Thoughts exist because you cooperate with them. Do not cooperate – this is the only technique. Be indifferent. Just look at them without loving them, without hating them, without condemning them, without appreciating them, without saying they are good, without saying they are bad. Do not say anything; do not take any attitude. Just be indifferent, an onlooker.

The clouds are floating in the sky. You sit under a tree, and you just see the clouds floating; you do not take any attitude. You do not say, “Why are these clouds floating? They should not,” or “They should.” You do not take any attitude. You just simply become an observer, and you look at the clouds passing in the sky.

In the same way look at the thoughts passing in the inner sky. Do not take any attitude. The moment you take an attitude you have started cooperating. The clouds in the outside sky will not disappear if you do not take any attitude, but the clouds in the inner sky will disappear. They only exist because of you. If you are indifferent, they simply go. They are invitees. You may know it or you may not know it – they are guests you have invited before.

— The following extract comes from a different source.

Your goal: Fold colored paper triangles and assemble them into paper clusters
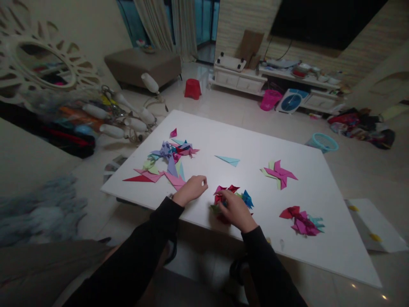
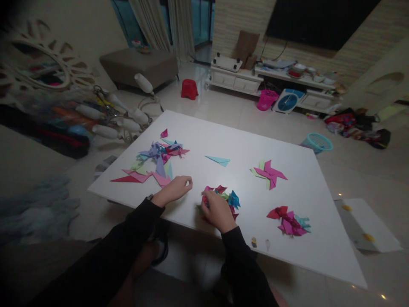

It has been very long ago, and you have forgotten that you have invited them. It may have been in some other life that you invited them. But nothing happens to your inner world uninvited. Each thought has been invited, and now it comes and still you give energy to it. You can give energy in two ways. If you are against it you will also give energy. In both ways the thought will feed upon it.

There is only one way to be disconnected, and that is to be indifferent. Buddha has called it upeksha. He said if you are indifferent to the process of thoughts, they will disappear.

Insist on being indifferent. Do not take any attitude, do not choose. Just remain a witness, and they will disappear. And when they disappear, suddenly the worshipper is revealed: suddenly you are revealed to yourself. That revelation alone is Brahman, and not this that people worship here.